Go through the material and copy each line that includes "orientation".

Start of Source data

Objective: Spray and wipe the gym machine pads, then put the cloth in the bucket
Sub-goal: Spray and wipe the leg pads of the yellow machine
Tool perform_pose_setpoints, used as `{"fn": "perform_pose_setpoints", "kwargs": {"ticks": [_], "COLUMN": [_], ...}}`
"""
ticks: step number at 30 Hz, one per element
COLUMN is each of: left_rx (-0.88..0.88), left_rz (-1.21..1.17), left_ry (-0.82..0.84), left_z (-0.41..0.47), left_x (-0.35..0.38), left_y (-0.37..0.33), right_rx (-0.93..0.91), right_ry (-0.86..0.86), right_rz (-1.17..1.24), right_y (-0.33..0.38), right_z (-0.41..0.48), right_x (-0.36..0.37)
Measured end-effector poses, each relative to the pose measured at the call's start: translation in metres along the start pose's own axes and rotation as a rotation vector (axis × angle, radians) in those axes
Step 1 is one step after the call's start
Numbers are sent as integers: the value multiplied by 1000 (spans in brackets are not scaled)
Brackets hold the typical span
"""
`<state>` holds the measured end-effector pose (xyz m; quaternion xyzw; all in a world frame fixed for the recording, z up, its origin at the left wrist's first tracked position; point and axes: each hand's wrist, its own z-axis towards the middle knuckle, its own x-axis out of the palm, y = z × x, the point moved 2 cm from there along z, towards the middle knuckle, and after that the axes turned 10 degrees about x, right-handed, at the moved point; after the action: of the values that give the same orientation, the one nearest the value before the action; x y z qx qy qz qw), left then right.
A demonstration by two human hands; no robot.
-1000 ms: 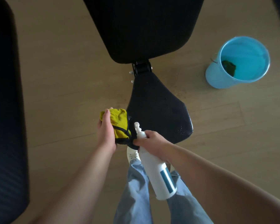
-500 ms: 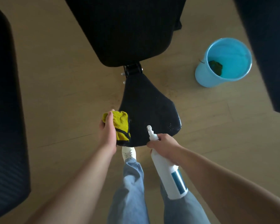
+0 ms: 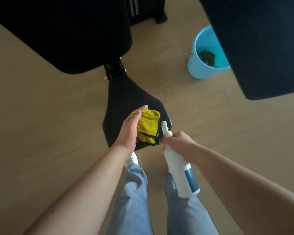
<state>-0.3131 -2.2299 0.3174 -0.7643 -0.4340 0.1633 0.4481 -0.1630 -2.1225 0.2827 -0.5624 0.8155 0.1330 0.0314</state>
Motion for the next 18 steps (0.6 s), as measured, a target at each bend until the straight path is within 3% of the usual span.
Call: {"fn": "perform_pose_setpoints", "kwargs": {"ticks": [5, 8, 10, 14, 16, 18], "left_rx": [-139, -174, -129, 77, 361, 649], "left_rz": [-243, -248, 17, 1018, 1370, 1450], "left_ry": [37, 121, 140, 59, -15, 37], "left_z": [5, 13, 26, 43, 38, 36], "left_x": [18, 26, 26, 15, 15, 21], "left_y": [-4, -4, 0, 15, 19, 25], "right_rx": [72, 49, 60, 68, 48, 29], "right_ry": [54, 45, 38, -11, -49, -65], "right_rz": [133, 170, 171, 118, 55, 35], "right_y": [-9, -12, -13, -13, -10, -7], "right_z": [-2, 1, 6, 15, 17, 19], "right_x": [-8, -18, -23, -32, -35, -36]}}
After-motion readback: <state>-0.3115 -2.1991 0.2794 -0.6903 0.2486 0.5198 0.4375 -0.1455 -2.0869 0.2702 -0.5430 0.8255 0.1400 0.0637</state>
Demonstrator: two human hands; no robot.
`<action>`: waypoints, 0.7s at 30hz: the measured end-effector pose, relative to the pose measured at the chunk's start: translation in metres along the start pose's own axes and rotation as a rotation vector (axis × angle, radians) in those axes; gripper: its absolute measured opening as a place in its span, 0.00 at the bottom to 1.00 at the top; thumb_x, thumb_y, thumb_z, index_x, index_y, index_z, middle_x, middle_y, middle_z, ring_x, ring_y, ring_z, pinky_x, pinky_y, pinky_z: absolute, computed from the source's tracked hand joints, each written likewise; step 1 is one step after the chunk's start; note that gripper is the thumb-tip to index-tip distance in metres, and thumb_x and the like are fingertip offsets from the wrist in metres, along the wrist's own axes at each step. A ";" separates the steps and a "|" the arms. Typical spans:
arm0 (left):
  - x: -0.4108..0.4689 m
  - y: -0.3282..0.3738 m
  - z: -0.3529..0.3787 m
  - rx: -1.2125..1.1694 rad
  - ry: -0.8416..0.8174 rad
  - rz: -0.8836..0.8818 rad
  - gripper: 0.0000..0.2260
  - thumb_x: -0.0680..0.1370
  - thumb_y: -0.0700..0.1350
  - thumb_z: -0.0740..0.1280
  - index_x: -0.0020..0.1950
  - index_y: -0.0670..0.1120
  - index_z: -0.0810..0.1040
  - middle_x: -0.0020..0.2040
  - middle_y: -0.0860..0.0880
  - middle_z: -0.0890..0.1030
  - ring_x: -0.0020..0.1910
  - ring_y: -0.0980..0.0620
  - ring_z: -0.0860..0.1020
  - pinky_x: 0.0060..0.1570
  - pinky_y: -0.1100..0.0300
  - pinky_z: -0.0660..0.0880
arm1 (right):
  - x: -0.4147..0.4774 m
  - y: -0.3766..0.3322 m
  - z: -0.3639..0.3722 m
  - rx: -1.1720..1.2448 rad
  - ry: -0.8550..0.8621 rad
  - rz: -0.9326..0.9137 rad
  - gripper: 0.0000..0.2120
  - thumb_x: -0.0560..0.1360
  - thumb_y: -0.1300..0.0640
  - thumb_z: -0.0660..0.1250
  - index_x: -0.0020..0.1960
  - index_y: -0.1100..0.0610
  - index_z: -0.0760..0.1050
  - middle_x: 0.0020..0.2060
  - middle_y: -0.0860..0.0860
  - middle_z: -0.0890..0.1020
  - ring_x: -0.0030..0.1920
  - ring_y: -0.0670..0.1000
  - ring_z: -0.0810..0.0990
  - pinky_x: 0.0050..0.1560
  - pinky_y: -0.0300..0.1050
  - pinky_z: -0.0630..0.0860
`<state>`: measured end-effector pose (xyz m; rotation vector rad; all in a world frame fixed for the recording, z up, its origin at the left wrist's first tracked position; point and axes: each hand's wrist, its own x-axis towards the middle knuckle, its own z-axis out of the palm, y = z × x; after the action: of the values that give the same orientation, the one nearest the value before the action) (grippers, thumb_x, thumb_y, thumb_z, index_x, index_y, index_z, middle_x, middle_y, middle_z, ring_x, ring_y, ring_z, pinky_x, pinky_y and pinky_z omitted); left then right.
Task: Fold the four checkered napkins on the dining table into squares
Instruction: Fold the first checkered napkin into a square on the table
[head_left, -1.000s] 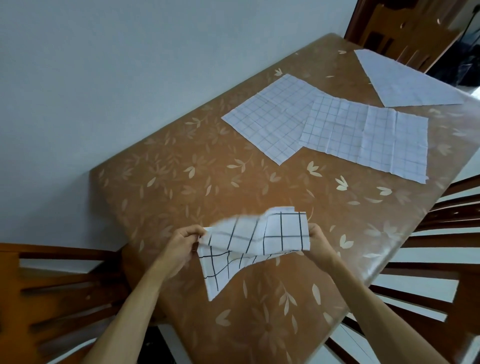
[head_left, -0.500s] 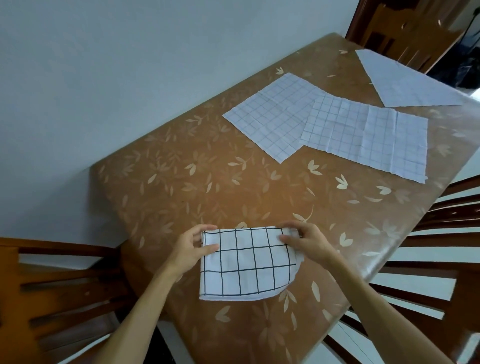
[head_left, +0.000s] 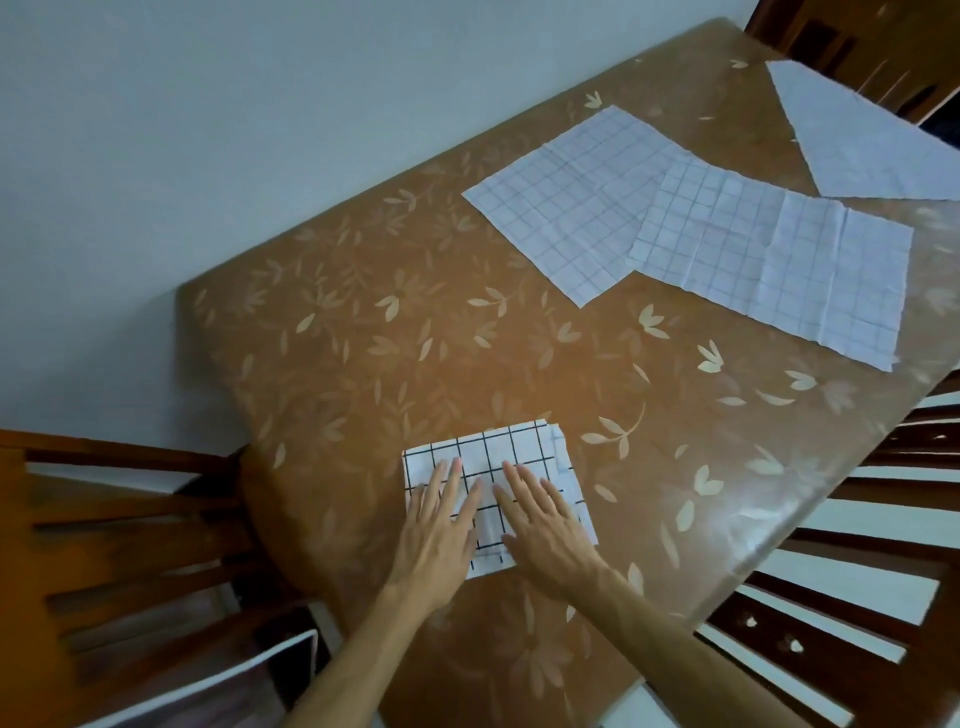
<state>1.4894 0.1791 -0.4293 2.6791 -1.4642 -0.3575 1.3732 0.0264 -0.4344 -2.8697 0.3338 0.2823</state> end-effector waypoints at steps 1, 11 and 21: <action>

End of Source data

Exercise output »
`<state>` holds the measured end-effector pose (xyz m; quaternion xyzw; all in a world frame fixed for the recording, z up, its origin at the left wrist's first tracked position; point and axes: each hand's wrist, its own z-axis towards the middle knuckle, its own x-axis out of the palm, y = z × x, the point moved 2 cm from there along z, towards the middle knuckle, and after that the axes turned 10 degrees about x, right-handed, at the moved point; after the action: of the values that give the same orientation, the one nearest the value before the action; x y z qx qy qz qw), left then right.
`<state>`: measured end-effector pose (xyz m; rotation vector rad; all in a world frame fixed for the recording, z up, its origin at the left wrist's first tracked position; point and axes: each hand's wrist, its own x-axis towards the middle knuckle, its own z-axis out of the palm, y = z × x; after the action: of the values that give the same orientation, the one nearest the value before the action) (grippers, thumb_x, thumb_y, thumb_z, index_x, index_y, index_z, middle_x, middle_y, middle_z, ring_x, ring_y, ring_z, pinky_x, pinky_y and pinky_z omitted); left then right.

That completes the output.